The inability and sometimes reluctance of some countries, even those within the EU, to adhere to the food standards that we have drafted over many years in the UK; it is hard to believe that those without any framework at all have any obligation or inclination to follow our rules. Their rules are those dictated by the supermarkets, and if all they have to do is tick a box to say that the pigs where not fed on other animal products or that the meat is only from one type of animal then the box will be ticked, and very rarely checked.

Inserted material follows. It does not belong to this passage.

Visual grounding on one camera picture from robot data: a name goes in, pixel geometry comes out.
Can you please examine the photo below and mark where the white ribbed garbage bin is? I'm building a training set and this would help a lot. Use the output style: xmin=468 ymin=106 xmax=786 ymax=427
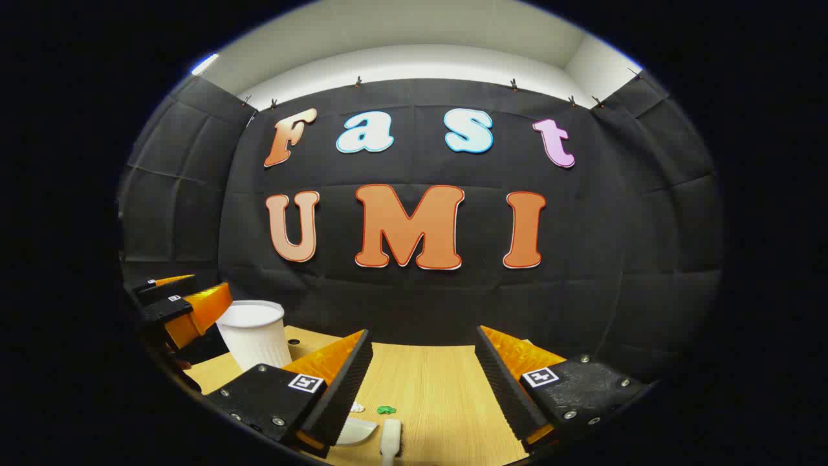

But I wonder, will an incident like this actually change the shopping habits of people who insist on spending less than 10 % of their wealth on the most essential of all things, or will they simply continue to eat whatever is put in front of them irrelevant of ingredient or nutritional value as long as the price is right?
I could go on, and on and on; as I am sure you have guessed I’m not into globalisation and can only hope that one day the cost of transportation or the mass failure of monoculture will drive the cost of food to a realistic and sustainable price point allowing the majority of people to eat locally produced food once again without the temptation of chickens from China or pigs from Poland sullying our dinner plates. Well I might eat a pig from Poland, but then I hope I will have reared it!
By the way, thanks to Chris Oliver for the joke; it was only a matter of time before they started to fly and also thanks to Friends of the Earth and the USDA for the spattering of statistics I used in this post.
And one final thought, the French and Italians spend almost 7% more (nearly twice as much) on their food than we do in Britain, I wonder if this has anything to do with their gastronomic traditions, love of food and pride of its regional origins?